(3) Tree Snakes include both venomous and innocent genera. They are none of them large, many of them of a brilliant green, and some of them exquisitely beautiful. Slender and active, the harmless kinds skim among the branches, which scarcely bend beneath their weight. Many of them have small and peculiarly arranged ventral shields, not requiring to hold on in progression; many also have long prehensile tails, which wind and cling while the little acrobats swing to and fro, or hang down to take a young bird or an egg out of the nest. The poisonous kinds of tree snakes abound in India, have a thick body, broad head, and a dull, sluggish habit, but still are handsome as to colour, and mostly green. They hide in the trunks of trees, or in the hollow forks of the branches, and rarely venture upon the ground. Some, however, live only in bushy foliage lower down, while other arboreal species frequent the highest branches, where, moving with amazing celerity, they are as much at home as the feathered inhabitants.
(4) Fresh-Water Snakes are especially adapted for an aquatic existence, and have their nostrils on the top of the snout, to enable them to breathe easily when in the water. Some of them can hold on to weeds or other things by their tails. They swim and dive, and are as active as eels. None are very large, and all are harmless. But a good many of the second group that are poisonous, spend so much of their time in the water that they are known as ‘water vipers,’ ‘water moccasins,’ etc., though not truly water snakes.
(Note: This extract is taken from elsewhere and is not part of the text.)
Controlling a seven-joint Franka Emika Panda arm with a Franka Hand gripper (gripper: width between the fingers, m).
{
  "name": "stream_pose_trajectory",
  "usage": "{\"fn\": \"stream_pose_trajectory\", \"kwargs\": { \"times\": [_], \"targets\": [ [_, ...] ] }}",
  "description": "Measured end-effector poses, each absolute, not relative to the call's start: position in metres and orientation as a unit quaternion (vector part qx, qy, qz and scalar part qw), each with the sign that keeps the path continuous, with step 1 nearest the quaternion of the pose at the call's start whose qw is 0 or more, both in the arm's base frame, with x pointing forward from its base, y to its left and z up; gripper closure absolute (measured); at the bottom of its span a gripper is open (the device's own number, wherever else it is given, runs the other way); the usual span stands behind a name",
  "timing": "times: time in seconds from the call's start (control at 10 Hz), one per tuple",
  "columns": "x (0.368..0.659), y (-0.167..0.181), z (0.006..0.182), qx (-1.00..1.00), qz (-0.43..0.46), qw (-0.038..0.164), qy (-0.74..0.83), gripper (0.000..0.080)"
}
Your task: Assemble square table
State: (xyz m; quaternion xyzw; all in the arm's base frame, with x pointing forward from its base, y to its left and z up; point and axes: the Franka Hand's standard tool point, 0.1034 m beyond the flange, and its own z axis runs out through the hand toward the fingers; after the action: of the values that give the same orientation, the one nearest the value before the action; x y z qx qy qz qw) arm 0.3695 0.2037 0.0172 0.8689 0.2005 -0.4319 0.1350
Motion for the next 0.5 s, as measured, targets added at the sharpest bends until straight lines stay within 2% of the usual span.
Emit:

(5) Sea Snakes.—All highly venomous. These, as also the fresh-water snakes, are treated fully in chapters xiii. and xiv. The five divisions assist the student towards grasping an idea of the principal groups, but the whole five pass into each other by intermediate forms and imperceptible degrees.
Some other general characteristics of the Ophidia are that all are carnivorous, catching their prey alive; all are oviparous; and in organization and intelligence they rank between birds and fishes,—higher than fishes in having lungs, and lower than birds, which are warm-blooded animals. Their heart is so formed as to send only a portion of blood to the lungs on each contraction of it; their temperature, therefore, is that of the surrounding atmosphere (see p. 142). Their normal condition, particularly that of the venomous species, is one of lethargic repose and indolence, with a disposition to retreat and hide, rather than to obtrude themselves. On this account, and also because so many of them are nocturnal in their habits, less has been truly known of serpents than of most other creatures, prejudice having added to a prevailing indifference regarding them. The duration of their lives is uncertain, or whether they have a stated period of growth. Some naturalists think they grow all their lives; but this must not be taken literally, or that if a small snake happened to escape dangers, and live a very long while, it would acquire the dimensions of a python. Some think that formerly the constrictors did attain more formidable proportions than those of the present day.
Snakes have small brains, slight intelligence, and slow sensations, amounting almost to insensibility to pain. They can live a long while without their brains and without their heart; while the latter, if taken from the body, will continue its pulsations for a considerable time. Also if the head be severed, the body will for a certain time continue to move, coil, and even spring, and the head will try to bite, and the tongue dart out as in life.
Persons who dislike snakes continually ask, ‘What is the use of them?’ That they are not without a use will, I hope, appear in the course of this work, were it necessary to preach that all things have their use. But in one habit that offended Lord Bacon, viz. of ‘going on their belly,’ lies one of their greatest uses, because that, together with their internal conformation and external covering, enables them to penetrate where no larger carnivorous animal could venture, into dense and noisome morasses, bogs, jungles, swamps, amid the tangled vegetation of the tropics, where swarms of the lesser reptiles, on which so many of them feed, would otherwise outbalance the harmony of nature, die, and produce pestilences. Wondrously and exquisitely constructed for their habitat, they are able to exist where the higher animals could not; and while they help to clear those inaccessible places of the lesser vermin, they themselves supply food for a number of the smaller mammalia, which, with many carnivorous birds, devour vast numbers of young snakes. The hedgehog, weasel, ichneumon, rat, peccary, badger, hog, goat, and an immense number of birds keep snakes within due limits, while the latter perform their part among the grain-devouring and herbivorous lesser creatures. Thus beautifully is the balance of nature maintained.
Dr. Kirtland, an eminent naturalist of Ohio, who lived at a time when that State was being very rapidly settled, namely, during the early and middle part of the present century, observed a great increase of certain snakes as game birds which fed on them decreased. The latter were, of course, in request for the market, and the snakes, the ‘black snake’ particularly, having fewer enemies to consume him, flourished accordingly. It would be worth while to ascertain whether the farmer in Ohio had reason to rejoice over this redundancy of rat and vermin consumers. At the present time, when so much of the land is under cultivation, snakes have decreased again through human agency.